Since &ccache; does not provide any symlinks in
<filename class="directory">/opt/ccache/bin</filename>,
you can create them manually:
<screen>mkdir /opt/ccache/bin
ln -s /usr/bin/ccache /opt/ccache/bin/gcc
ln -s /usr/bin/ccache /opt/ccache/bin/g++</screen>
</para>
<para>And then compile with
<screen>export PATH=/opt/ccache/bin:$PATH</screen>
</para>
<para>Note however that &ccache; is not really worth the trouble if you are not
recompiling your project three times a day from scratch (it adds quite some overhead
in comparing the preprocessor output and uses quite some disc space and I found
a cache hit of 18% a bit too few, so I disabled it again).</para>
</refsect1>
<refsect1>
<title>Debug output</title>
<para>You can use the environment variable <varname>ICECC_DEBUG</varname> to
control if icecream gives debug output or not.
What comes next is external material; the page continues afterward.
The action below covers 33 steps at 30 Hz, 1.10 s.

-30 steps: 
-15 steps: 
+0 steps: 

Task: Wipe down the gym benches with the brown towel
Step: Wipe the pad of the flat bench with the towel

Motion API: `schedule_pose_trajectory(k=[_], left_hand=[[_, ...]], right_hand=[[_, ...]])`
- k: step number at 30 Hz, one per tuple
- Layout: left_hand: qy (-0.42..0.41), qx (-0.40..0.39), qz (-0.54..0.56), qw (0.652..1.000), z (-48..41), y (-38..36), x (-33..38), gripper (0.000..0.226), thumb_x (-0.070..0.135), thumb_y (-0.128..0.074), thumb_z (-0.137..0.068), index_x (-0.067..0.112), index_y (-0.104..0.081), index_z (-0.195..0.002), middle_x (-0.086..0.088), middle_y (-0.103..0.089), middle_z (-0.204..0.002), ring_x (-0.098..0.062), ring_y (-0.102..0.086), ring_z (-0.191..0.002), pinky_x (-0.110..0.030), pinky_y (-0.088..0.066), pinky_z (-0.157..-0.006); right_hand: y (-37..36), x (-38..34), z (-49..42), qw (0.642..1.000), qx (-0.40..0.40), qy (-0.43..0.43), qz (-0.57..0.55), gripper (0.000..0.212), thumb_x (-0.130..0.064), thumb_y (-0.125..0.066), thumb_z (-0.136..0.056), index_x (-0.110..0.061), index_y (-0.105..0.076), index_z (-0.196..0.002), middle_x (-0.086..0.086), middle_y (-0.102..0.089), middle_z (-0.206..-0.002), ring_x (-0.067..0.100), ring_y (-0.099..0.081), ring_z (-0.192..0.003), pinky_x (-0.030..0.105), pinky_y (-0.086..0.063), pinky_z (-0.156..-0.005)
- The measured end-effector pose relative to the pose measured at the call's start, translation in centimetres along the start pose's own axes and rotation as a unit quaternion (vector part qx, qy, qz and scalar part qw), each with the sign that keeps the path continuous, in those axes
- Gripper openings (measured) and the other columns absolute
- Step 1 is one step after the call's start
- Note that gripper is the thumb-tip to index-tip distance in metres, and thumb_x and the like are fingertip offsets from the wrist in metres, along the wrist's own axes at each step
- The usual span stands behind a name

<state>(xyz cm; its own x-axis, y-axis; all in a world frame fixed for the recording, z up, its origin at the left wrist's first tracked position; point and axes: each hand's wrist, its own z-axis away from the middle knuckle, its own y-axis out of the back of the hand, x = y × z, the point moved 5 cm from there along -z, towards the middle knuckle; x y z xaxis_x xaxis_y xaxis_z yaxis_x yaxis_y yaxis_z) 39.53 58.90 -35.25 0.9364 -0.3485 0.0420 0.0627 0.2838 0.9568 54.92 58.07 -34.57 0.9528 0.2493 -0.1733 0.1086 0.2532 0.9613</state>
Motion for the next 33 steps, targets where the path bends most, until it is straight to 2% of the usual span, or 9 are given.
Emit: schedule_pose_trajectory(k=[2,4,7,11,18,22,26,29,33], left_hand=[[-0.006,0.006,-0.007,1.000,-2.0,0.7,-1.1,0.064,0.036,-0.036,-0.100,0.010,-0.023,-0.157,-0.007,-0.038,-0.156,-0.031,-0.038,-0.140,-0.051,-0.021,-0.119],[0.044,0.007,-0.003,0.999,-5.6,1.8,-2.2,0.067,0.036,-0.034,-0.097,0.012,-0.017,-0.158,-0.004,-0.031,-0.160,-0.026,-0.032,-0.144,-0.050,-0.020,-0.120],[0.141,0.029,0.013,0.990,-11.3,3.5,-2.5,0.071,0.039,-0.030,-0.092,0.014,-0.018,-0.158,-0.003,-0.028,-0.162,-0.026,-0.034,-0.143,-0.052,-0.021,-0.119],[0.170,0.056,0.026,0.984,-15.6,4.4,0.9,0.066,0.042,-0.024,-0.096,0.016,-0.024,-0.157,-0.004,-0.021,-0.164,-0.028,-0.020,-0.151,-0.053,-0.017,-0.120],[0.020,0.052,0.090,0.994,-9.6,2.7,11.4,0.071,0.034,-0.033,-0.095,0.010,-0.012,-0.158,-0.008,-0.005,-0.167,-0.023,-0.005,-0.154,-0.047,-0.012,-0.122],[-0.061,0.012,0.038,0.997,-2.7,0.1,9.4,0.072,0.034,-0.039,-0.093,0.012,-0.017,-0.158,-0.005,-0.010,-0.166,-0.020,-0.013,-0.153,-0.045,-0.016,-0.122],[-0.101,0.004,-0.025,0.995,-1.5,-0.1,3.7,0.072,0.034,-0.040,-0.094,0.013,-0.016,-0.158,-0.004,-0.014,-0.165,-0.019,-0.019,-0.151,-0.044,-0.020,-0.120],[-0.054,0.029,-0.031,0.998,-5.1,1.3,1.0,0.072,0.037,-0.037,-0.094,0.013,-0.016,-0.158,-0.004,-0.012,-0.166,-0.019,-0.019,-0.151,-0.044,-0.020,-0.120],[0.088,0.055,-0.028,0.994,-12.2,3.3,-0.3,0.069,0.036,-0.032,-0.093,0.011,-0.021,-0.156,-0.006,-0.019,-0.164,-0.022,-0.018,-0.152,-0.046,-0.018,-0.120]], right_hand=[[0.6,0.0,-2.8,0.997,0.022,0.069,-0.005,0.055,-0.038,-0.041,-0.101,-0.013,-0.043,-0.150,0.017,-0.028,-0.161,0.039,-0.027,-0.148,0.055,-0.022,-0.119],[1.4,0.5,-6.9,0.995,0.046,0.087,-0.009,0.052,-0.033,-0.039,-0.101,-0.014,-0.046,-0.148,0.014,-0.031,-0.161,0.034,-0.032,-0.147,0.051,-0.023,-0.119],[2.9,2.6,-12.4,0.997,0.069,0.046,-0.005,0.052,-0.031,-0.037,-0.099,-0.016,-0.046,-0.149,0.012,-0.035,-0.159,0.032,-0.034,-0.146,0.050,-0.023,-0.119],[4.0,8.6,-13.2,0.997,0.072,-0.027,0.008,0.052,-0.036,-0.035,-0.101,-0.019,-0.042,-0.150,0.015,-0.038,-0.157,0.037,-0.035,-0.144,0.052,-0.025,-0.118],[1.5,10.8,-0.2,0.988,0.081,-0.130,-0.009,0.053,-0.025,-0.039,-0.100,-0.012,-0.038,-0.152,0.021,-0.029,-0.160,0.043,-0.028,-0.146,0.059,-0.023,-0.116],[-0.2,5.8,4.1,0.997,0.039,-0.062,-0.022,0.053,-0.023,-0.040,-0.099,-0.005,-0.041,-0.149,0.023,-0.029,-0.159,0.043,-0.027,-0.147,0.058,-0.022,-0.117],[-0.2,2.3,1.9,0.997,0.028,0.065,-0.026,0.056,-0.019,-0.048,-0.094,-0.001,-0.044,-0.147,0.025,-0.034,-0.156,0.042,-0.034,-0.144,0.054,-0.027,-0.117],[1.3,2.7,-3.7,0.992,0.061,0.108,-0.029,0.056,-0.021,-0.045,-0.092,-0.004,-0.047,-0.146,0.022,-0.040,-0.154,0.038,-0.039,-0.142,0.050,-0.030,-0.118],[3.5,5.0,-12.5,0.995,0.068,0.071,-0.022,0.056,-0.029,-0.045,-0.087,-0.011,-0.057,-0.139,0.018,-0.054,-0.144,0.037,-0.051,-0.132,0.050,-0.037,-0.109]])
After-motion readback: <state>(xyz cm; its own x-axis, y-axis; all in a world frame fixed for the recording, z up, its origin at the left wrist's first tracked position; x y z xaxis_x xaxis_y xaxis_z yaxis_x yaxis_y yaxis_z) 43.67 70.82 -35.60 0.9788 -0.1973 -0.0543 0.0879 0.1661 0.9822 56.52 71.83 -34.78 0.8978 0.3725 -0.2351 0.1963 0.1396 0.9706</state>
Set it to
<literal>debug</literal> to get debug output. The other possible values are
<literal>error</literal>, <literal>warning</literal> and <literal>info</literal>
(the <option>-v</option> option for daemon and scheduler raise the level per
<option>-v</option> on the command line - so use <option>-vvv</option>
for full debug).</para>
</refsect1>
<refsect1>
<title>Avoiding old hosts</title>
<para>It is possible that compilation on some hosts fails because they are too old
(typically the kernel on the remote host is too old for the glibc from the local host).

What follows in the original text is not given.